57. Cette volonté, il faut la louer lorsque, dans les choses spirituelles et qui appartiennent au service de Dieu, elle veut ce qu'elle peut; si elle veut plus qu'elle ne peut, il faut la régir; si elle ne veut pas ce qu'elle peut, il faut la stimuler et l'exciter. Souvent, en effet, si elle. n'est retenue, elle s'élance avec impétuosité et roule avec précipitation. Bien des fois, si elle n'est pas excitée, elle dort, elle s'attarde, elle oublie le but vers lequel elle se dirigeait, et dévie facilement en rencontrant à côté quelque délectation qui se présente et la sollicite. C'est pourquoi, comme on le voit dans le corps (car le corps est plus facilement aperçu par les autres qu'il ne s'aperçoit lui-même), en ces questions, l'oeil des antres nous voit mieux que le nôtre, et un de nos frères, qui n'a pas la même ferveur de volonté, juge souvent avec plus de rectitude nos actions, parce que bien des fois, ou la négligence, ou l'amour-propre nous font errer en ce qui nous touche de si près. La bonne gardienne de la volonté, c'est l'obéissance, qu'elle soit de précepte, de conseil, de sujétion on de seule charité. Selon l'Apôtre saint Pierre, les fils de l'obéissance purifient suavement et davantage leurs coeurs par l'obéissance et la charité qu'ils exercent à l'égard de leurs égaux ou même envers leurs inférieurs, que par celles qu'ils rendent à leurs supérieurs par la nécessité de leur position dépendante. (I. S. Petr. II, 22.) Dans l'une, c'est la seule charité qui commande, qui conseille et obéit; dans l'autre, c'est l'autorité du pouvoir qui menace du châtiment, ou la sujétion craintive qui le redoute. Dans la première, celui qui obéit mérite souvent une plus grande gloire; dans l'autre, une plus grande correction est toujours réservée à qui désobéira. Dans l'homme donc qui a le coeur en haut,' il, est évident pour tous combien la volonté a besoin de sa garde pour gouverner, pour disposer et modérer son extérieur, et encore plus pour son intérieur. Souvent, quand l'âme pense à Dieu, ou à elle-même, la volonté est maîtresse et souveraine en toutes les réflexions; et comme principe, elle entraîne tout le reste des considérations que l'esprit produit.

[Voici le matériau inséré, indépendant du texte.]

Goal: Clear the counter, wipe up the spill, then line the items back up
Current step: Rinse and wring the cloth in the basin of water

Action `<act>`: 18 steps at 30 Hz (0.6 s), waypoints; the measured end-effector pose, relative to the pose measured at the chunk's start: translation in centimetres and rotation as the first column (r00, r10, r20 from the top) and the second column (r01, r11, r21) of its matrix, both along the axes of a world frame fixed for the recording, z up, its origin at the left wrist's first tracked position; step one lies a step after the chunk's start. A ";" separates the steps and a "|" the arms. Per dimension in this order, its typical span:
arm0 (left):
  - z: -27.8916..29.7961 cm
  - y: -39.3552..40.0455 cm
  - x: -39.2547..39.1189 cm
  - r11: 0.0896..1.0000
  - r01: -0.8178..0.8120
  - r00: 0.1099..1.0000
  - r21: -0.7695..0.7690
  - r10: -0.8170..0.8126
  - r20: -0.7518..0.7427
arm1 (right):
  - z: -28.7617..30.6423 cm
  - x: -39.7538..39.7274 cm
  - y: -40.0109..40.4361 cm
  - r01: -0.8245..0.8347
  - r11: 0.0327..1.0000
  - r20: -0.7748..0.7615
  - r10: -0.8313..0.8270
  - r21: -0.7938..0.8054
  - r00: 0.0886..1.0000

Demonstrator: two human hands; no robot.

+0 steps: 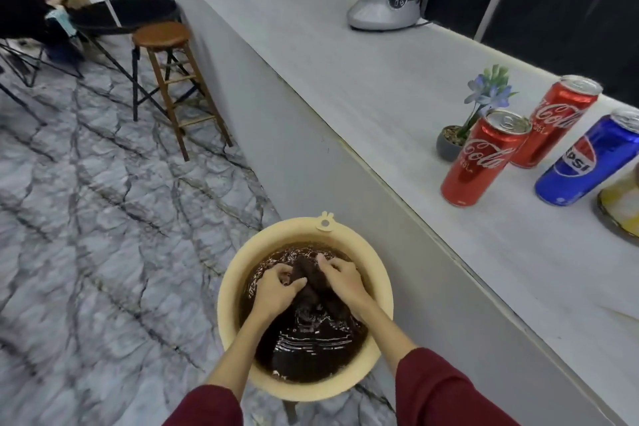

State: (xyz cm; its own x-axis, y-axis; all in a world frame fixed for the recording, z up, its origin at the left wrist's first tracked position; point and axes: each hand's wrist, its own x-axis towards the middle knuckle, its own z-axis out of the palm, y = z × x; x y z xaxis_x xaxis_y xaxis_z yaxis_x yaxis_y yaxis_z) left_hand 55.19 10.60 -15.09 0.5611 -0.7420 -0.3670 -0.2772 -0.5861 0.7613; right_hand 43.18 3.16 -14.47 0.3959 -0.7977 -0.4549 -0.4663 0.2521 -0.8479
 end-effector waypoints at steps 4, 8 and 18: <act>-1.4 0.2 0.8 0.996 0.093 0.991 0.001 -0.092 0.095 | -0.7 -0.1 0.3 -0.183 0.983 -0.092 0.180 -0.028 0.979; -1.9 0.3 1.4 0.983 0.179 0.975 0.032 -0.182 0.125 | -0.8 -0.2 -0.1 -0.263 0.961 -0.251 0.236 -0.081 0.939; -0.2 1.2 4.7 0.924 0.379 0.926 0.056 -0.378 -0.023 | 0.0 -1.4 -1.3 -0.406 0.897 -0.300 0.344 -0.176 0.890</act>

58. Car trois choses concourent à former la pensée, la volonté, la mémoire et l'intelligence. La volonté force la mémoire, à porter la matière ou le sujet, elle contraint aussi l'intelligence à former la matière qui est portée, appliquant l'intelligence à la mémoire, pour qu'elle en reçoive sa forme; à l'intelligence, elle procure la pénétration de l'esprit qui réfléchit, pour que la pensée résulte de cette application. Parce que la volonté rassemble en un point tous ces éléments, et les réunit facilement comme au moindre signe; le mot qui signifie pensée (la cogitation) parait tirer son origine du verbe forcer (cogere). C'est de là, que sortent toutes les réflexions, les unes bonnes, saintes et dignes de Dieu : les autres mauvaises, perverses, séparant de Dieu : les autres oiseuses et vaines, auxquelles le Seigneur s'arrache et se dérobe. De là vient qu'il est dit, que les « pensées perverses séparent de Dieu, et que le saint Esprit se dérobe, aux pensées qui sont sans intelligence. (Sap. I, 3 et 5.) Sur quoi, il faut remarquer qu'on ne peut nullement penser sans le concours de toute l'intelligence, et que la pensée est entièrement nulle sans l'emploi de tout l'intellect. Mais autre est l'intelligence que produit la force naturelle de la raison, autre celle qui vient de la vertu, de l'esprit raisonnable. L'intelligence est cette force qui, appliquée n'importe à quoi, soit au bien, soit au mal, exerce sa vigueur naturelle : mais il en est une, qui est laissée à ses propres forces, une qui est illuminée par la grâce. La première ne se refuse pas aux choses du siècle, soit sérieuses, soit plaisantes : l'autre ne se prête qu'aux sujets dignes d'elle, et qui lui ressemblent. L'une opère souvent, comme abandonnée à elle-même, et affaiblie par le vice de la raison, et par le vice de la corruption de la volonté, ourdissant des pensées coupables, par lesquelles l'esprit qui les conçoit se sépare de plein gré du Seigneur : l'autre, comme toujours illuminée et toujours attachée à la vertu, opère la piété, qui unit à Dieu, l'âme, qui en forme les pensées.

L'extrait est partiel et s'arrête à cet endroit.